### [EXERCISE BRIEF]
From the data below, copy exactly the lines that lie between the one holding "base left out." and the one holding "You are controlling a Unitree", including both, and nothing more.

[Records drawn from a dataset]
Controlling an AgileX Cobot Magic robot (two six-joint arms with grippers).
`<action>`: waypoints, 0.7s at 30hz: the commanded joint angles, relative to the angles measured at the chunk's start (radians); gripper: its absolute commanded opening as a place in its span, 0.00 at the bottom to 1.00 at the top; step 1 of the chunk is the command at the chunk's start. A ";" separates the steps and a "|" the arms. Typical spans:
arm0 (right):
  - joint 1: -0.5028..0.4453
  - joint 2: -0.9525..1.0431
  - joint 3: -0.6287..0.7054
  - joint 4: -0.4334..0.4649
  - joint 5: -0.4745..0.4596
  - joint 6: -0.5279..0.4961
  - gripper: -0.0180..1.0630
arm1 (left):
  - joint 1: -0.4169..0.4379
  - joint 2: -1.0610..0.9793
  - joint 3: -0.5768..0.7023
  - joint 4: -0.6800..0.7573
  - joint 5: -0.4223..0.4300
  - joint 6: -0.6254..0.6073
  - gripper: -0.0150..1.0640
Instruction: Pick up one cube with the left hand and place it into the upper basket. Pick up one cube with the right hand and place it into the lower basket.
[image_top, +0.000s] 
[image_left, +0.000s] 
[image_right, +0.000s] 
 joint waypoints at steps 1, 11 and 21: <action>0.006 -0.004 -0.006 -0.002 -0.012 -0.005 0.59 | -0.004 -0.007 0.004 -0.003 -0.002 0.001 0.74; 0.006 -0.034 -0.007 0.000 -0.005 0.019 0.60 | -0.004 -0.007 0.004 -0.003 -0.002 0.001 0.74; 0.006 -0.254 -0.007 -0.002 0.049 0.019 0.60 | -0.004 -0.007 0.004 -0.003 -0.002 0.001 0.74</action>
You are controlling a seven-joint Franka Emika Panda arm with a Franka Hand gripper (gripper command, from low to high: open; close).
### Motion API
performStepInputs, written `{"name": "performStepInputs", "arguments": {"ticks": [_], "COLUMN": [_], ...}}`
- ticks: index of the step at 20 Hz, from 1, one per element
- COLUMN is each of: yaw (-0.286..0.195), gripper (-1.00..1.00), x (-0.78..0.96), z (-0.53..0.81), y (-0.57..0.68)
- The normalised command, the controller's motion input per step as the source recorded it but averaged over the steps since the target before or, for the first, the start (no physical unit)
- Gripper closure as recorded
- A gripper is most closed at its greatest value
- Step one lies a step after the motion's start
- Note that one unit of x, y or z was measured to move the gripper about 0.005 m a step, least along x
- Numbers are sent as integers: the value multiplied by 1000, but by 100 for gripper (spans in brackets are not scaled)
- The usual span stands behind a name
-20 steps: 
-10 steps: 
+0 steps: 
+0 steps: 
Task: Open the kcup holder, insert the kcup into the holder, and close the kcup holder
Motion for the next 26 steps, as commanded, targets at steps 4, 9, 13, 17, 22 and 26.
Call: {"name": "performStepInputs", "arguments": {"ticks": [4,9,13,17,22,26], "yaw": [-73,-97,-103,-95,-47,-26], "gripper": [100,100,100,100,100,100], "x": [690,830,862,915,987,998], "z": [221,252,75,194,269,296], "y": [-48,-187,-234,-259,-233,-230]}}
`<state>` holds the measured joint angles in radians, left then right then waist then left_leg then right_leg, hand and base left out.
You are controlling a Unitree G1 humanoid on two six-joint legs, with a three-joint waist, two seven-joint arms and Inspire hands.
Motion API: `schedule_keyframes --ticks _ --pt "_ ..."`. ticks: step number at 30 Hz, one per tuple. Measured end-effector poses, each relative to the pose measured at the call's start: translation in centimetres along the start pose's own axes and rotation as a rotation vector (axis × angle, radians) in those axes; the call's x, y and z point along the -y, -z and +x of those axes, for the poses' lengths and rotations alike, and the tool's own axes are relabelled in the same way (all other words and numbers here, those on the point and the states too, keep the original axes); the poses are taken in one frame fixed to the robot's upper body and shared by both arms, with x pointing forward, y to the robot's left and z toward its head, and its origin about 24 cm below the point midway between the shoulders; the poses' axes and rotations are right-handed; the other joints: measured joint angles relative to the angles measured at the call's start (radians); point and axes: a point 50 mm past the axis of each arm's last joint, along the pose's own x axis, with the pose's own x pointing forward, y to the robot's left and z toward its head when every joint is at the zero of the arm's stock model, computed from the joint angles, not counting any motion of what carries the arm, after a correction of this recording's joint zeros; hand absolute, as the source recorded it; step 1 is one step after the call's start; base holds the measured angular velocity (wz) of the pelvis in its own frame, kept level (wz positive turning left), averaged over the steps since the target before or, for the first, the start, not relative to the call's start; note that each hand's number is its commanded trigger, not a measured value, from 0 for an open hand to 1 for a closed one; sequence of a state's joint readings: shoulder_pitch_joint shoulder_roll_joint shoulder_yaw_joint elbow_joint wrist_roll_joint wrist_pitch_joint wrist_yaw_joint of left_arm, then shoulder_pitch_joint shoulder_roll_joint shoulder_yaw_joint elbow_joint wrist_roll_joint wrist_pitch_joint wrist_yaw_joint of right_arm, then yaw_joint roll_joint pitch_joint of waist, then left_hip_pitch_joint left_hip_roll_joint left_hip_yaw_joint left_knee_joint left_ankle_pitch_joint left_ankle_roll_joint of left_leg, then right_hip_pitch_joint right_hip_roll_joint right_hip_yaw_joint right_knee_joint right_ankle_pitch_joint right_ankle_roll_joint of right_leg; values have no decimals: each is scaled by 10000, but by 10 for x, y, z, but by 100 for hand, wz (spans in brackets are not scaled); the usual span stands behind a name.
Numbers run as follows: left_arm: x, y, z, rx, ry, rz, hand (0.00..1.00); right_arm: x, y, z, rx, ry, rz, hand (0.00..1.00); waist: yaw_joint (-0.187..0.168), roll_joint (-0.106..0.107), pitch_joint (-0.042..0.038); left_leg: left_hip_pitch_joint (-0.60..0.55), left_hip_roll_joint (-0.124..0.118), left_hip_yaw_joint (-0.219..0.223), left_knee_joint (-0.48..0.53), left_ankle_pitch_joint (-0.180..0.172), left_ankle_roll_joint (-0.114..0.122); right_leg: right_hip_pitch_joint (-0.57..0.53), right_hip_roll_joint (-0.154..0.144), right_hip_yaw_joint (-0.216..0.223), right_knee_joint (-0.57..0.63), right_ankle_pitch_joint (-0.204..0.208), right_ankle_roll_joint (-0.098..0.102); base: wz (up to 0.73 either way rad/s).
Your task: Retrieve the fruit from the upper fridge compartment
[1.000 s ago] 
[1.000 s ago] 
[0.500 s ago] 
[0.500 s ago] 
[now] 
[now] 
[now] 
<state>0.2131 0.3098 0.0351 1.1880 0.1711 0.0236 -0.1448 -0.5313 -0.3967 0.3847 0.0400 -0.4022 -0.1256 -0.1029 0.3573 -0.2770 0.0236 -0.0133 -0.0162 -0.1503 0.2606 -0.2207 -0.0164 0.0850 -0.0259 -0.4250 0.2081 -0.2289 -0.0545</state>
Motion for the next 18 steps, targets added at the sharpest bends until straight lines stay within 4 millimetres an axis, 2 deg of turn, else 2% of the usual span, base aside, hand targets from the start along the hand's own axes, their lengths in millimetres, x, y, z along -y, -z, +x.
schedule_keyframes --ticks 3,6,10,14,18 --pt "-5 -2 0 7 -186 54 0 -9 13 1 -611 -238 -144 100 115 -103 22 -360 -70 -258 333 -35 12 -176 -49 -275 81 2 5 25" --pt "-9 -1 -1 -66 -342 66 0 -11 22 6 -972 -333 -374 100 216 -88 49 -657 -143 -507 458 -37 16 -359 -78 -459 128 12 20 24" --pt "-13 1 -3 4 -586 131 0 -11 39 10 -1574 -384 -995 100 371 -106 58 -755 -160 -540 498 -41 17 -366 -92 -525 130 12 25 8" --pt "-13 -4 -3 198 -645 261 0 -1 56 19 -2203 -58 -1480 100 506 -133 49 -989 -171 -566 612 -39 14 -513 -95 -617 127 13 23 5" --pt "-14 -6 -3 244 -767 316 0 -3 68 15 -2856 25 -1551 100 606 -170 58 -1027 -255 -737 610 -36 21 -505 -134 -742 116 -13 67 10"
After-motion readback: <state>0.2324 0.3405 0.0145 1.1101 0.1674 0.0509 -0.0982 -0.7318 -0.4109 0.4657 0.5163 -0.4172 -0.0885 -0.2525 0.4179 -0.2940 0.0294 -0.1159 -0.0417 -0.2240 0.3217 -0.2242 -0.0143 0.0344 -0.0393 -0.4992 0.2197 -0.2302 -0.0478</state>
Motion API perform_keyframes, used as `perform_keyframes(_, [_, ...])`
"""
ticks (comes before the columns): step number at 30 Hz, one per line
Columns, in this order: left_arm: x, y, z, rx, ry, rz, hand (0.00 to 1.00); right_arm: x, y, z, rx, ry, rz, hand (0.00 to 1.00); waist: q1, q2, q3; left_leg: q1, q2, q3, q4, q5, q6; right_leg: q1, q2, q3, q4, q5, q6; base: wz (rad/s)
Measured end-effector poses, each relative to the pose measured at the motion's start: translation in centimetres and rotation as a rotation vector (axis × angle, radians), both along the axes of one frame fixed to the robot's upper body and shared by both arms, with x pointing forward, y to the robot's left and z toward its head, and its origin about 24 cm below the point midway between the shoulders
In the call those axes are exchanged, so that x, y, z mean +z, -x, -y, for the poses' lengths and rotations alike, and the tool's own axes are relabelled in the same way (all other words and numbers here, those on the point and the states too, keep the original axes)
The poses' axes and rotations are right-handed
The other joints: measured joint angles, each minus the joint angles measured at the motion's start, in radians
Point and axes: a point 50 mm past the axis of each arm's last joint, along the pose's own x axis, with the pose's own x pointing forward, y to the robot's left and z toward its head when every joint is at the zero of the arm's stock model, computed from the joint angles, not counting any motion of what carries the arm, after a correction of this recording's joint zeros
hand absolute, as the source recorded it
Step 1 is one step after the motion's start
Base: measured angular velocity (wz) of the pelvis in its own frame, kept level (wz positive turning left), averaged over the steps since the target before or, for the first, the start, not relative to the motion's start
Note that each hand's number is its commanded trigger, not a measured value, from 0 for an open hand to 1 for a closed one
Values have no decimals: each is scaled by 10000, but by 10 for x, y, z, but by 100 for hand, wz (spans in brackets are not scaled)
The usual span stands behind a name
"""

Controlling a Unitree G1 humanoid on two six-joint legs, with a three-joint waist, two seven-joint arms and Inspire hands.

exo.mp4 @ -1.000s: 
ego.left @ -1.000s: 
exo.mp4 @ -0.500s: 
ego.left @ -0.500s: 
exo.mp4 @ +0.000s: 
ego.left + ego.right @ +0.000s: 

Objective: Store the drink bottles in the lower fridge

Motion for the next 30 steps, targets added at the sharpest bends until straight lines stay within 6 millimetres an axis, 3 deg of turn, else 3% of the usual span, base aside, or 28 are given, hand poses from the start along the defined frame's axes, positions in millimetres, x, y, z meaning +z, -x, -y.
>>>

### [PROBLEM SOLUTION]
`<state>` holds the measured joint angles in radians, left then right then waist then left_leg then right_leg, hand and base left out.
You are controlling a Unitree G1 humanoid on two six-joint legs, with a three-joint waist, two seven-joint arms and Inspire hands.

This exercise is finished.